Jack sighs again, shuddering at the effort it takes to drag down the air. The final finger of whisky burns as he tosses it back; more than the heat of good alcohol, it claws at the thorns and lacerations in his throat, hurts in a way that brings more tears to his eyes. Or maybe that’s just an excuse.

It’s definitely an excuse, actually, because now he’s letting them spill over as he lies back on the sofa. Jack closes his eyes against the pulsing lights and the tears. It doesn’t work. His heart still pulses behind his eyes, and the tears wet his cheeks as he struggles for breath which he knows won’t come.

There’s no point in struggling. Jack thinks of the last thing anyone had said to him, the smile which accompanied it; the team, battle-scarred and bloodied, limping their separate ways, and yet there was still time for one smile.

Jack steels his nerves, and his lips trace a soundless name as he breathes in flowers.

~*~

Jack wakes with a gasp, bolt upright and coughing. His head is swimming, and his limbs feel sluggish, slow to respond to his desperate lunging. He recognizes the symptoms.

“Welcome back to the land of the living.”

He turns towards the sound and sees Owen, nursing a cup of coffee and looking about as rough as Jack feels. In truth Jack’s surprised he hadn’t opted for a more hair-of-the-dog approach. Beside him, Gwen cradles her head in her hands.

Jack opens his mouth to retort, but is stopped by the feeling of something unfamiliar, caught on his hangover-heavy tongue. It tastes sweet and stale. With one finger he carefully parts his dry lips, hooks the strange object and pulls it forward. It slips free easily.
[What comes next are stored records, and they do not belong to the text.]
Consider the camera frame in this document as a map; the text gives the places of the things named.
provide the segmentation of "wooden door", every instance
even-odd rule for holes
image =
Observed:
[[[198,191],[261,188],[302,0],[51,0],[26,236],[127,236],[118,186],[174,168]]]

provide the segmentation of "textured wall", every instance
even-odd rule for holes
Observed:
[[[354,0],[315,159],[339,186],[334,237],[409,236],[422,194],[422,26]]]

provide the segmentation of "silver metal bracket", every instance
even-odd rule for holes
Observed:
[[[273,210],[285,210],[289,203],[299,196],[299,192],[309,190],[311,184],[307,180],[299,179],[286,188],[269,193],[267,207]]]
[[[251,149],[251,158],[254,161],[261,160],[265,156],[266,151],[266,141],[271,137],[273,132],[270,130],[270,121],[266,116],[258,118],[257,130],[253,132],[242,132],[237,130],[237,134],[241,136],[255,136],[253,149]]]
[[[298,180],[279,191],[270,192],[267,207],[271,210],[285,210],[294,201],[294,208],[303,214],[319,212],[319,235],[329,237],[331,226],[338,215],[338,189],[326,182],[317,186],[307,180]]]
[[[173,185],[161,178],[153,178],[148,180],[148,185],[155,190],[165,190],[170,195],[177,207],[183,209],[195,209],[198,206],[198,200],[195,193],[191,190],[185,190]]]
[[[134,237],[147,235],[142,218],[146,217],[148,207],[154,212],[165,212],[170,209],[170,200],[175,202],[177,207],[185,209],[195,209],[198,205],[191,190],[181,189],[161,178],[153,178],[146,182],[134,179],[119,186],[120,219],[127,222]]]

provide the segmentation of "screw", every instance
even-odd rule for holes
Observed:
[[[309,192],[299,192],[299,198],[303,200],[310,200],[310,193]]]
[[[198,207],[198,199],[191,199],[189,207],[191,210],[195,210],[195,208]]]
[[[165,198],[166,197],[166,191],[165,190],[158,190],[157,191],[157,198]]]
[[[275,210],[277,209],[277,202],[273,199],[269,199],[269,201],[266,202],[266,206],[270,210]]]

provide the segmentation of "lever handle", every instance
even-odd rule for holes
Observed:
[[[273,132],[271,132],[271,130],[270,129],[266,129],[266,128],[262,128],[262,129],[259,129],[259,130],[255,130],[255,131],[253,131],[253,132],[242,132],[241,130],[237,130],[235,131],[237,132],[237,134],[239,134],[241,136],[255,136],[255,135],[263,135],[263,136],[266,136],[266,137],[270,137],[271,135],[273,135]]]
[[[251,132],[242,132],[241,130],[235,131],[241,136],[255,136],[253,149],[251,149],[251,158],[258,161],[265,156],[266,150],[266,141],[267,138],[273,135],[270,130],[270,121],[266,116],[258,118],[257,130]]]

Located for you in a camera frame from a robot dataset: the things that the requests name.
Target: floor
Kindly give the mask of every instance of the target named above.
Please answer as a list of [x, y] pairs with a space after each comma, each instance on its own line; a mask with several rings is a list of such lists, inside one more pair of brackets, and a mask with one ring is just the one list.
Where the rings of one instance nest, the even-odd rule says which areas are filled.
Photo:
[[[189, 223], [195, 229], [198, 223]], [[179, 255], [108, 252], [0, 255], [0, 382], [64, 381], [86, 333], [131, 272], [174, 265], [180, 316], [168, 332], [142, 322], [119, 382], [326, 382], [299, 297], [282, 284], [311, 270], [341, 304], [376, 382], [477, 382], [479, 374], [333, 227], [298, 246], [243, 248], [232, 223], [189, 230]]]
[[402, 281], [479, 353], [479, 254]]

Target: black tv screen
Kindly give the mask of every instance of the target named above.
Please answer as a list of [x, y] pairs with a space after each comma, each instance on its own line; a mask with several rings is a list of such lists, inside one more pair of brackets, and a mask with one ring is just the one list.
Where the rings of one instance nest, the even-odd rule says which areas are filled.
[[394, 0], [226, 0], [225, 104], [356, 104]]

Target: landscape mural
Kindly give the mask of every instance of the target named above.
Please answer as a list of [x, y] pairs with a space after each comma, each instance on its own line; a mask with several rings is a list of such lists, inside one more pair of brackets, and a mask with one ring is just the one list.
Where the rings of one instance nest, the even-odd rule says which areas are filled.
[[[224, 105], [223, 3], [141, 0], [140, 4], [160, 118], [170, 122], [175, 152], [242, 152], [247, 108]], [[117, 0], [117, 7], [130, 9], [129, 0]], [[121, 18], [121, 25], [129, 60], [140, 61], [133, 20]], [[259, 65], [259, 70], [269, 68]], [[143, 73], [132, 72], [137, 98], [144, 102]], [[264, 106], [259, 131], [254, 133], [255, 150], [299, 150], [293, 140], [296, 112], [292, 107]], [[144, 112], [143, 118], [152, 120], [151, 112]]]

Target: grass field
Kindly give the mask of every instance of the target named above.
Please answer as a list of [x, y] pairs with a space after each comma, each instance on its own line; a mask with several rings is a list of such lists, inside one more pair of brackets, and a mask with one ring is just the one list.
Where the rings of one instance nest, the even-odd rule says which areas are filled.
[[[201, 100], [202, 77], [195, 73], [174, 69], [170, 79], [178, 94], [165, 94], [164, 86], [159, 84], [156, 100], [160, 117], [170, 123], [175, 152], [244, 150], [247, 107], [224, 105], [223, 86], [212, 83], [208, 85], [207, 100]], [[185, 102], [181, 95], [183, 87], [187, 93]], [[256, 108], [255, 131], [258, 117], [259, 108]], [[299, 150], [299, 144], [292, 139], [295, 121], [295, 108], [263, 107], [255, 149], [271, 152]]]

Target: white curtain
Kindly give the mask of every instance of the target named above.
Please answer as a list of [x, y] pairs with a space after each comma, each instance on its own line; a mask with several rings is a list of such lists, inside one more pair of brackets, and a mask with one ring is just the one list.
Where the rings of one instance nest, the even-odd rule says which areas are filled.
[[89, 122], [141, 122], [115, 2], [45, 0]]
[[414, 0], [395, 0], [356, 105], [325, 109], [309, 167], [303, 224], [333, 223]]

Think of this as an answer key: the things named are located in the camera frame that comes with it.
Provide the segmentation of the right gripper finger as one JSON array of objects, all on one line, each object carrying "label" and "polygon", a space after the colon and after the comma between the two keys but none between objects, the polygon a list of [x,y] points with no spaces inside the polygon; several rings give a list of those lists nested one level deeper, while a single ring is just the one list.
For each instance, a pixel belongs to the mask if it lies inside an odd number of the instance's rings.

Balanced on his finger is a single, fully-formed flower petal. If he had to guess, he’d say a rose, but it’s just that – a guess. Along with most of his memories of the previous night.

“Some party,” he muses. The petal curls in the air on its way to the waste bin. “I always did like florals.”

Gwen groans.

“God, don’t make me think of the party. I don’t want to think of anything.”

That makes Jack smile. One of the more useful side effects of functional immortality is the ease with which the milder poisons wear off. Already his head is beginning to clear.

“Coffee?” he asks Owen, walking up to join the others.

“Irish.”

“Ah. In that case, I’ll make my own.”

“No need, sir.”

Ianto smiles soft and cheerful from the main doorway, three mugs balanced in his hands. At once, Jack beams.

“Bright and breezy this morning.”

“Just on time, sir, as always.”

Jack accepts the proffered cup gratefully, the warmth of the coffee unfurling in his chest. He turns to the computer bay. Every time they take a night off, he knows from experience a disaster will be waiting come morning. No use delaying the inevitable. Gwen clutches at hers like a woman half-drowned, while Owen waves away the mug.

“Suit yourself,” mutters Ianto, and takes a swig from it himself. From the corner of his eye Jack sees him close his eyes and hum in contentment. 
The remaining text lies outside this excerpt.